Jessica Foley, the Chief Scientific Officer at the Focused Ultrasound Foundation in Charlottesville, Virginia told scientists at the symposium that the high-intensity focused ultrasound (HIFU) platform for one company has already received regulatory approval to treat the brain and that many other companies are now seeking approval. ‘There are more than 35 companies advancing HIFU technology, an exponential growth after many years of this being a research tool,’ she said, adding that 100,000 patients have been safely treated using HIFU to destroy tumours.
‘Breaching the blood-brain barrier opens up a new frontier to non-invasively deliver therapies for a number of brain disorders,’ she said. ‘Microbubbles loaded with a therapeutic and activated with focused ultrasound have the potential to penetrate the blood-brain barrier and treat tumours. There are powerful synergies here.’
The future of ultrasound imaging
This is a true revolution and we are only at the beginning.
Prof.
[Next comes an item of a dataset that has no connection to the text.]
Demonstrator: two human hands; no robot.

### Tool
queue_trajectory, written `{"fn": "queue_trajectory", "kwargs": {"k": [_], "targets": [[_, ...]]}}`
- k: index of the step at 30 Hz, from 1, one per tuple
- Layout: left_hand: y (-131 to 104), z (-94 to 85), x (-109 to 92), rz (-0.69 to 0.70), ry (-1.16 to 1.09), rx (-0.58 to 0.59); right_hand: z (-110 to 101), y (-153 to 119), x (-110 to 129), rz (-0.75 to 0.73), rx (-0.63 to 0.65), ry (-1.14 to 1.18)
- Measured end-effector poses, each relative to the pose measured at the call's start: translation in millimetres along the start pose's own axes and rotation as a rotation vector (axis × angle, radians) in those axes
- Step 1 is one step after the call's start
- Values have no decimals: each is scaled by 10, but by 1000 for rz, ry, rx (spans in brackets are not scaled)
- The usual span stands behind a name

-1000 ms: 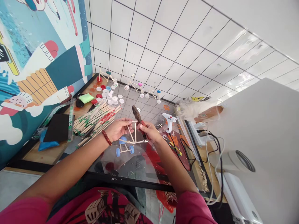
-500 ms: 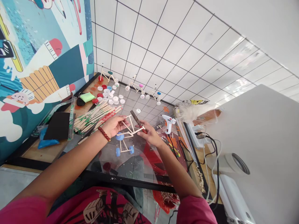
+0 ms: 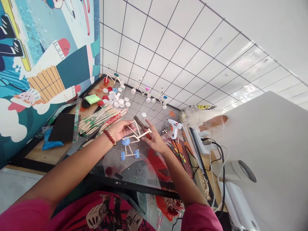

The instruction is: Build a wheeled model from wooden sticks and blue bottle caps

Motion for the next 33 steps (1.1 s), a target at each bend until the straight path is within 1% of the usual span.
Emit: {"fn": "queue_trajectory", "kwargs": {"k": [10, 16, 19, 22, 26, 28, 31, 33], "targets": [[36, 14, 40, -1, 63, 72, -91, 23, 115, -49, -33, -19], [29, -3, 67, -5, 52, 50, -82, 28, 175, -59, -51, -57], [12, 5, 62, -3, 64, 45, -81, 14, 169, -64, -75, -124], [-4, 29, 66, -6, 92, 62, -85, -13, 86, -14, -107, -202], [1, 68, 84, 0, 97, 106, -125, -40, -57, 117, -148, -200], [24, 75, 100, 1, 97, 123, -119, -33, -74, 162, -124, -234], [68, 62, 133, -17, 104, 131, -80, -17, -68, 218, -52, -320], [85, 72, 148, -28, 117, 158, -85, -14, -63, 245, -45, -339]]}}
Point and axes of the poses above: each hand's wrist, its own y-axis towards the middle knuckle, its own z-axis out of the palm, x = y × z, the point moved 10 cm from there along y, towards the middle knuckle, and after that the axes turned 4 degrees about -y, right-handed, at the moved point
Michel Tanter
It can take 20 years from the discovery of such headline-making achievements until they come into routine clinical practice, cautioned Professor Michel Tanter from the advanced engineering College of Physics and Chemistry in Paris, France. He then launched into a presentation of yet another break-through potential for microbubbles in super resolution ultrasound medical imaging.
Building on work that won a Nobel Prize for Chemistry in 2014, his group has demonstrated the first ultrasound-based microscopic imaging technique that allows clinicians to non-invasively look deep inside living tissue for the early detection of cancer tumours or cardiovascular and neurologic pathologies.
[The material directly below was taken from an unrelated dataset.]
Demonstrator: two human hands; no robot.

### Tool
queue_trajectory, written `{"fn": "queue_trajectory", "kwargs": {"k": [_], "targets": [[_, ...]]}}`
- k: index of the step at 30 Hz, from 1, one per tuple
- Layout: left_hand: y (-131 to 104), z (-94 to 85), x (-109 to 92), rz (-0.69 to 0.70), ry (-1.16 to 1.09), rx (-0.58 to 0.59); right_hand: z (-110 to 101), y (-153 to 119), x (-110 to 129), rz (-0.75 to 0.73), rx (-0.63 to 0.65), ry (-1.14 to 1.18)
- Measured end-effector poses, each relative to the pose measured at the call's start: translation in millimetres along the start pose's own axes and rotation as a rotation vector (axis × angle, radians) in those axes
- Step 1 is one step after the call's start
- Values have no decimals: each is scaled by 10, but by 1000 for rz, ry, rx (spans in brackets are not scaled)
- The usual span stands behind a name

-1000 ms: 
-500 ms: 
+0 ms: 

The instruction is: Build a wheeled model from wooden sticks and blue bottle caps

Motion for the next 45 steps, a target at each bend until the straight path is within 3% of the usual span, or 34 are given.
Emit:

‘This is a true revolution and we are only at the beginning,’ Tanter said. ‘Yet we can be sure the technique will become more powerful with even faster image processing capabilities emerging and smaller, enhanced microbubbles.’
Bubbles outside the body
Microbubbles are popping up in multiple fields outside medicine as scientists apply them to solving problems as diverse as cleaning tools, and even endodontic treatment, to smoothing the powerful churning of turbines to produce electricity.
Professor Michel Versluis is from the Physical and Medical Acoustics Physics of Fluids Group at the University of Twente, in the Netherlands, which is part of a consortium of two other universities that recently won funding of €36 million from the Dutch government to advance their work.
Using ultra-fast optical imaging of microbubbles, his group hopes to increase the efficiency of catalytic reactions to optimise processes for various energy and materials sources, such as fossil fuels, biomass and solar energy. Mohamed Farhat, Senior Scientist at the Polytechnic University in Lausanne, Switzerland is investigating the potential of microbubbles to fix problems caused by cavitation in hydraulic machines. ‘Bubbles produced in industrial flow processes cause nothing but problems for noise and vibration, due to cavitation. ‘Turbines crack, plants are shut down and the costs of these effects are very high. What we are asking is how we can turn these bad bubbles into good bubbles?’ he said.
New horizon
Dr Peter Frinking, Senior Scientist at Bracco Research in Geneva, agreed that it took 20 years for the current generation of microbubbles to reach the point where today they are advancing science as well as enhancing diagnostics and patient therapies.
‘What will be the next big thing? What does all this mean for the next generation of microbubbles?’ he asked the scientists.
‘We need a greater understanding of the acoustics, the biology and the potential applications, which is what this symposium has been all about. We may not be able to predict the future, but we certainly want to be ready for it,’ Frinking concluded.